Zombie processes for terminal commands

Hello.


We have encountered the following issue: we have a dynamic library that performs signature checks via codesign. The checks are performed using a pipe mechanism. The child runs execv("/usr/bin/codesign", "-dv --versbose=2 {full_path_to_library}") and the parent reads the output of the execv command.


When the library is loaded from an user level application, everything is working as expected: our library will run execv, a new codesign process will start and will finish its job successfully.


When the library is loaded from a daemon process, our library will run execv, a new codesign process will start, will return success but it will not stop. The process will be marked as a zombie process. Tried to kill it programatically using 'kill( pid, SIGKILL)' and also via terminal using 'kill -9 pid'. We tried also with every available parameter of the kill command, still no success.


The zombie processes will not stop, until machine restart. The issue is reproducing only on macOS 10.15.4, in 10.14.6 is working as expected.


The issue is reproducing also with other processes, including 'pkgutil', 'spctl', 'sysctl', 'date', 'id' and others.


Please let us know how can we kill these zombie processes and what should we do in order to gracefully stop them after executing the requested command. Or if, maybe, this is a know issue with the latest macOS version.


I just want to mention that the library is a C++ library.


If there is anything we can collect from the system, please let us know.


Many thanks in advance!


P.S. I noticed a similar thread started in XCode: https://forums.developer.apple.com/thread/133094

Is the parent cleaning up its children using waitpid() or similar? Or are you setting the signal action for SIGCHLD to SIG_IGN? Or using the double-fork technique? If you're not doing one of those, zombies is the expected result.


By the way, are you sure you can't get the results you need using the Code Signing Services APIs rather than spawning a subprocess?

Ken Thomases wrote:

are you sure you can't get the results you need using the Code Signing Services APIs rather than spawning a subprocess?

This! Exec’ing a command-line tool when there’s an API you can call is poor form.

Share and Enjoy

Quinn “The Eskimo!”
Apple Developer Relations, Developer Technical Support, Core OS/Hardware

let myEmail = "eskimo" + "1" + "@apple.com"

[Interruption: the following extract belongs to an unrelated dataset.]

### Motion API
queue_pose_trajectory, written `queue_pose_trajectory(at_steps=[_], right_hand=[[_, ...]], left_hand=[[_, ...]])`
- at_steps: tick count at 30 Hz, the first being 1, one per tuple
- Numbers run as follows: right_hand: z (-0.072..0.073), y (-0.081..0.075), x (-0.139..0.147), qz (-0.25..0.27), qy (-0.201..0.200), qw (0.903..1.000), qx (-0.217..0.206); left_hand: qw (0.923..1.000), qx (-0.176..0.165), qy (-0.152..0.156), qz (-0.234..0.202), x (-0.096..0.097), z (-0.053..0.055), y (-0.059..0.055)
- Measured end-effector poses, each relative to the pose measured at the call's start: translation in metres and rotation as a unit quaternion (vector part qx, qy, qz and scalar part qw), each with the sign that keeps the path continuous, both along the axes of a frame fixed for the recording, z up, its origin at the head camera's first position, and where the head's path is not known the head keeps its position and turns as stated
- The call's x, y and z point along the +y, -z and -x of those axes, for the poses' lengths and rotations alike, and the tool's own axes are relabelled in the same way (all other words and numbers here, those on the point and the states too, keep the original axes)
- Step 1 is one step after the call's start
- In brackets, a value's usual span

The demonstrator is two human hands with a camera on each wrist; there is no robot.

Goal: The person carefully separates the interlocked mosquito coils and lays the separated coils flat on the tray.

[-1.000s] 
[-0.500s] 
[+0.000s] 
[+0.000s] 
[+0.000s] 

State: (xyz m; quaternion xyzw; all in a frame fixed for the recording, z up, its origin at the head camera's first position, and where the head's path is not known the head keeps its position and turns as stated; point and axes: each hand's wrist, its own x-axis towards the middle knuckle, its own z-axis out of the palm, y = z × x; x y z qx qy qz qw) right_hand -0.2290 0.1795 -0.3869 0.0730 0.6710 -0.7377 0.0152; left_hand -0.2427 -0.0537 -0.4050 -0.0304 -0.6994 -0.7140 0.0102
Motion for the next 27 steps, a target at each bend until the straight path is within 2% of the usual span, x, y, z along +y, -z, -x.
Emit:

The parent is waiting for the children using waitid. Here is how we do it:


do

{

// read from pipe until exit/timeout is reached

}

while( ( waitid( P_PID, childPid, &sigInfo, WEXITED | WSTOPPED | WNOHANG ) == 0)

&& (sigInfo.si_pid == 0)

&& (usleep( 1000 ) == 0)

&& (waitTimeMS++ <= max_timeout_ms) ); // this is the timeout check, but in our case it is not used


We will enhance, in the future, the signature verification check to use the Objective C APIs, but this does not seem to be the root cause for our issue.

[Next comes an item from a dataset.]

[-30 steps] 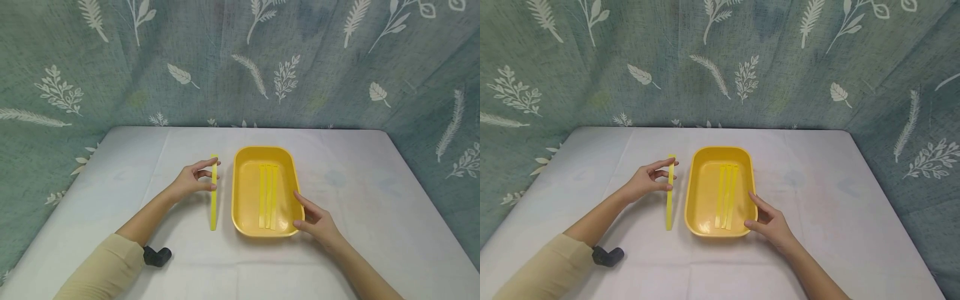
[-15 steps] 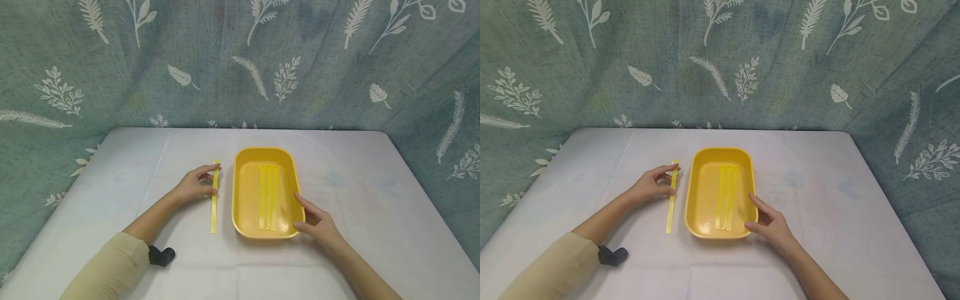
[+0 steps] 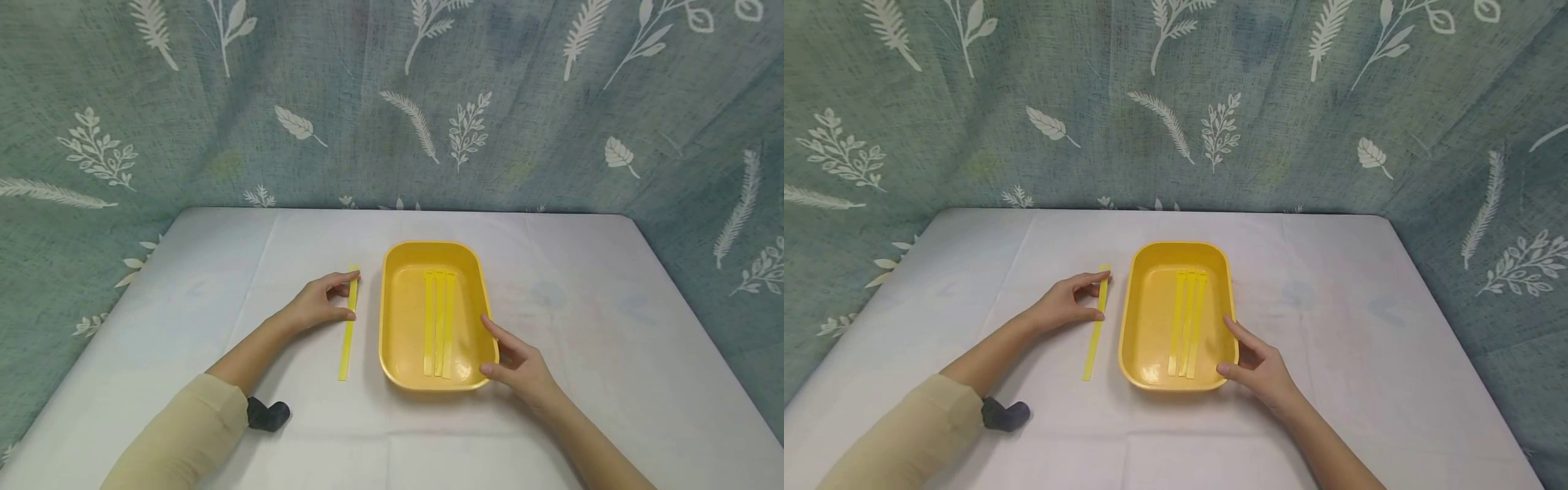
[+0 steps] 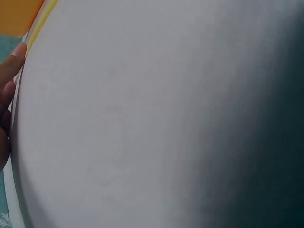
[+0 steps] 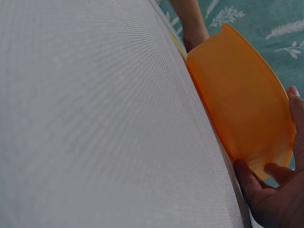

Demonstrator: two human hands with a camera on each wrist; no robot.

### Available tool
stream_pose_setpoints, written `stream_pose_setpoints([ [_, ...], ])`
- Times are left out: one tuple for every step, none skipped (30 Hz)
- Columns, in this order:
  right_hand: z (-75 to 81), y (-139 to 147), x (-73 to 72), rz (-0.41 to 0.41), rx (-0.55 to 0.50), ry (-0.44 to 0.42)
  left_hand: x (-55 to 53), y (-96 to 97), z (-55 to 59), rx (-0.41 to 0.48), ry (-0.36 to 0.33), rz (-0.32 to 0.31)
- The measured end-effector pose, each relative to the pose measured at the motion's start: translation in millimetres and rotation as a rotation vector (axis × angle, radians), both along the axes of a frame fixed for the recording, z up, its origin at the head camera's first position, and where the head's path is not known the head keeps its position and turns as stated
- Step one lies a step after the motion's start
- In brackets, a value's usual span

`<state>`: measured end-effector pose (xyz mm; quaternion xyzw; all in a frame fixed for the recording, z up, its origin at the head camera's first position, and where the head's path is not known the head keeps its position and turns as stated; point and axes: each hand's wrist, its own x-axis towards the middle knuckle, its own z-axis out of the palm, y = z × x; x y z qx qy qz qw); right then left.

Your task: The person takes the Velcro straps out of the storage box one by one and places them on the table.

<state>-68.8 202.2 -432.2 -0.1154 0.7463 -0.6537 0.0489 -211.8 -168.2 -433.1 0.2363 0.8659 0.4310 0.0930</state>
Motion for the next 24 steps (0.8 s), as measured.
stream_pose_setpoints([
  [0.1,-0.1,0.0,-0.003,0.002,0.000,-0.8,-0.2,0.1,-0.015,-0.001,-0.004],
  [0.2,-0.2,0.0,-0.004,0.001,-0.001,-1.8,-0.4,0.0,-0.024,-0.004,-0.008],
  [0.3,-0.3,0.0,-0.004,0.001,-0.002,-2.4,-0.5,0.4,-0.033,-0.009,-0.011],
  [0.4,-0.4,0.2,-0.006,0.003,-0.004,-3.1,-0.6,0.3,-0.046,-0.011,-0.010],
  [0.5,-0.4,0.3,-0.007,0.003,-0.005,-3.6,-0.4,0.3,-0.057,-0.015,-0.007],
  [0.5,-0.3,0.3,-0.005,0.003,-0.004,-4.1,-0.4,0.3,-0.067,-0.016,-0.004],
  [0.5,-0.2,0.4,-0.003,0.003,-0.004,-4.4,-0.5,0.3,-0.076,-0.018,0.000],
  [0.5,-0.1,0.4,-0.002,0.000,-0.003,-4.7,-0.5,0.5,-0.077,-0.023,0.003],
  [0.4,0.1,0.4,-0.001,0.000,-0.003,-4.6,-0.4,0.9,-0.085,-0.027,0.007],
  [0.3,0.2,0.5,-0.001,-0.002,-0.003,-4.8,-0.5,0.6,-0.089,-0.027,0.009],
  [0.2,0.2,0.5,-0.001,-0.002,-0.002,-4.8,-0.6,0.7,-0.092,-0.025,0.007],
  [0.2,0.3,0.5,-0.001,-0.003,-0.003,-4.8,-0.8,0.9,-0.095,-0.022,0.007],
  [0.0,0.3,0.5,-0.003,-0.003,-0.002,-4.6,-0.7,1.2,-0.101,-0.019,0.007],
  [-0.1,0.4,0.5,-0.004,-0.006,-0.002,-4.6,-0.6,1.2,-0.106,-0.016,0.008],
  [-0.1,0.5,0.5,-0.005,-0.006,-0.001,-4.3,-0.3,1.6,-0.109,-0.011,0.010],
  [-0.1,0.6,0.5,-0.005,-0.006,0.001,-4.2,-0.2,1.8,-0.111,-0.008,0.012],
  [-0.1,0.7,0.4,-0.006,-0.006,0.002,-4.0,0.2,2.3,-0.113,-0.005,0.014],
  [-0.1,0.8,0.3,-0.006,-0.008,0.004,-3.8,0.5,2.8,-0.112,-0.007,0.019],
  [-0.1,0.8,0.2,-0.006,-0.010,0.006,-3.7,0.8,3.3,-0.113,-0.007,0.022],
  [0.0,0.8,0.1,-0.005,-0.012,0.005,-3.7,1.1,3.6,-0.113,-0.010,0.027],
  [0.0,0.8,0.1,-0.005,-0.010,0.006,-3.6,1.3,4.2,-0.116,-0.014,0.031],
  [0.0,0.8,0.0,-0.003,-0.011,0.007,-3.8,1.2,4.4,-0.118,-0.020,0.034],
  [0.0,0.7,0.0,-0.004,-0.012,0.005,-4.0,1.2,4.7,-0.120,-0.027,0.036],
  [0.0,0.7,0.2,-0.005,-0.013,0.001,-4.4,1.0,4.9,-0.117,-0.037,0.039],
])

The zombie process is not a codesign specific issue and is reproducing also when calling other processes, like 'pkgutil', 'spctl', 'sysctl', 'date', 'id' and others. I mentioned 'codesign' as an example because is the most used process and the majority of the zombie processes are coming from it.

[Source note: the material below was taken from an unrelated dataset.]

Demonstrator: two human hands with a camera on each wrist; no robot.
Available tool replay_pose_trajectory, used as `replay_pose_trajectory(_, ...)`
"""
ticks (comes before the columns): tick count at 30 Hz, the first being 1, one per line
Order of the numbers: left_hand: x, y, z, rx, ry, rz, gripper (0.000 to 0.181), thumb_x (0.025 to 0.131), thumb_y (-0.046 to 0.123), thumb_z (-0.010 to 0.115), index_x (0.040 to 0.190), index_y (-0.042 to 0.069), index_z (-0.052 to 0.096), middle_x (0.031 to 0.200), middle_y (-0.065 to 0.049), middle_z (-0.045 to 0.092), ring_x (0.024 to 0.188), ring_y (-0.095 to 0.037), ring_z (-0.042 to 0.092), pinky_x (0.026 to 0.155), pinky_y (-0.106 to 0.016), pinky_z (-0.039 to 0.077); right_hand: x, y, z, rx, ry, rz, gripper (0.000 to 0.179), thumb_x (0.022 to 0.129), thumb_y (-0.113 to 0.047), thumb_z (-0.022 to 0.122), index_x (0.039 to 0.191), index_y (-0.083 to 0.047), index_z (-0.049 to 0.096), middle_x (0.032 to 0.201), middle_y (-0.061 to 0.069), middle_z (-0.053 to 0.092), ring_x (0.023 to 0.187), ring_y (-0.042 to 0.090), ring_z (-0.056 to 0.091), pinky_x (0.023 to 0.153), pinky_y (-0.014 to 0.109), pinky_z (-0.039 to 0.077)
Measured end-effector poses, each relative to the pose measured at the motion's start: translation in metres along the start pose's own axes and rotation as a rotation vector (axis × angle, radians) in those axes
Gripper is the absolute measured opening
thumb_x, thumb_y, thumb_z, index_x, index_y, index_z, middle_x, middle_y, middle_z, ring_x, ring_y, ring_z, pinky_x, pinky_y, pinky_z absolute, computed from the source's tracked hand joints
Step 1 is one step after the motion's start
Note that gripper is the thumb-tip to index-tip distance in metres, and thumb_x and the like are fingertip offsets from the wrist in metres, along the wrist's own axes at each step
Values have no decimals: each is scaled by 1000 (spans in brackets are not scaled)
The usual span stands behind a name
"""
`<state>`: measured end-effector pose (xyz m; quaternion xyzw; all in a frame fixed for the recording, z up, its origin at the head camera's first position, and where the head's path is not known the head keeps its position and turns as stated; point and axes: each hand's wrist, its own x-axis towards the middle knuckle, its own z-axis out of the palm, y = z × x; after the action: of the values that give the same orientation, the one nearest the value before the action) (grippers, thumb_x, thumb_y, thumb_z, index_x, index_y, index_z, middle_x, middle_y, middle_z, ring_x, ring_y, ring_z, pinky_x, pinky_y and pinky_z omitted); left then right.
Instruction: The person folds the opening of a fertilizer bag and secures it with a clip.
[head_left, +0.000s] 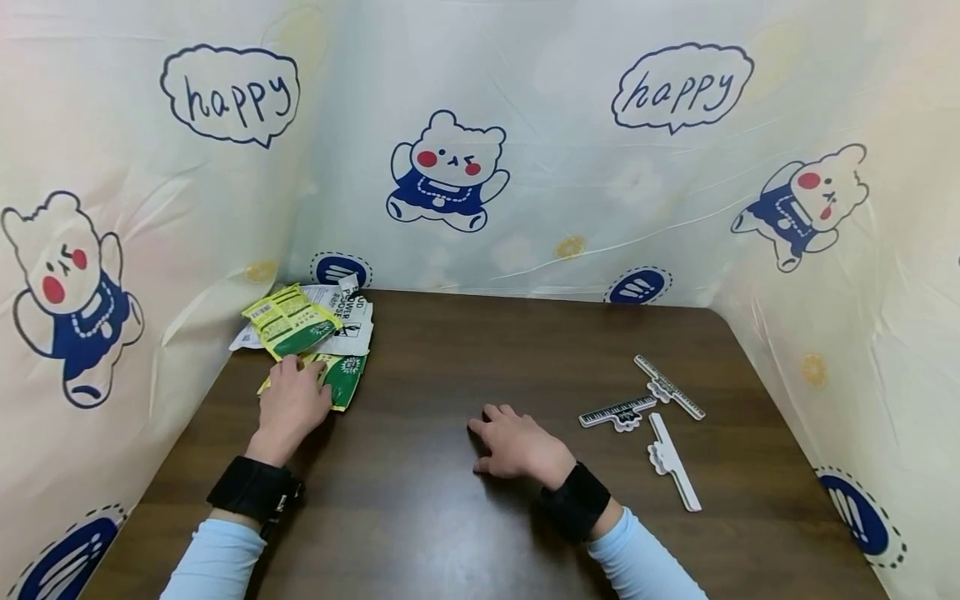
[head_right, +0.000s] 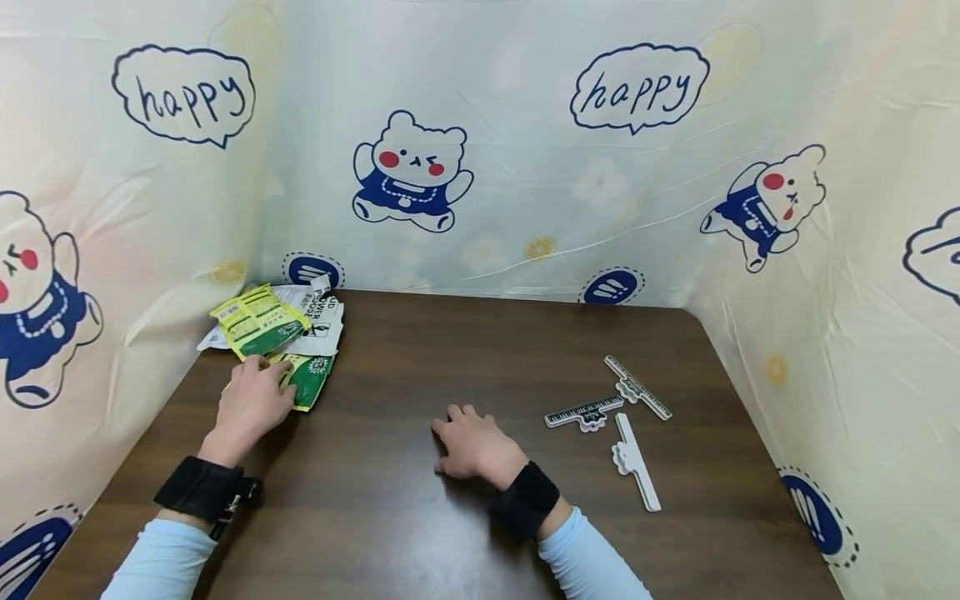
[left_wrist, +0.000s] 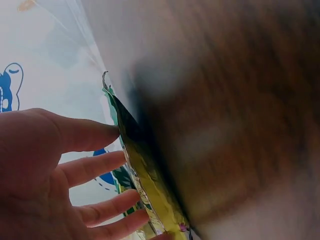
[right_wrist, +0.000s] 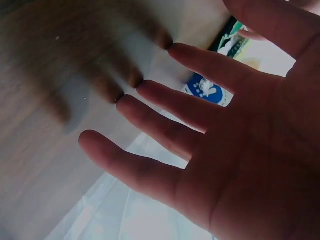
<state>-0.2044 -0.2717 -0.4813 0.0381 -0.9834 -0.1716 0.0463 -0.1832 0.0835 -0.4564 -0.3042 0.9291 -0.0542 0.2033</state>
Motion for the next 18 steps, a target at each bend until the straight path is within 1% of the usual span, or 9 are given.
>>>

Is the waitid approach a good one? Also, do you have any idea on what could be the root cause or do you have any guidance that will help us fix the issue?


In the meantime, we are working on implementing some of the suggestions.


Thank you!

waitid() is not documented. It is declared in the system headers, but has no man page (unlike, say, waitpid()). I'd be reluctant to use it.


Also, the loop you showed will end if waitid() returns -1. How do you distinguish that from the child having exited? And why are you specifying WSTOPPED? That doesn't indicate the child has exited and won't reap the (eventual) zombie.


Does it work any better to using waitpid()?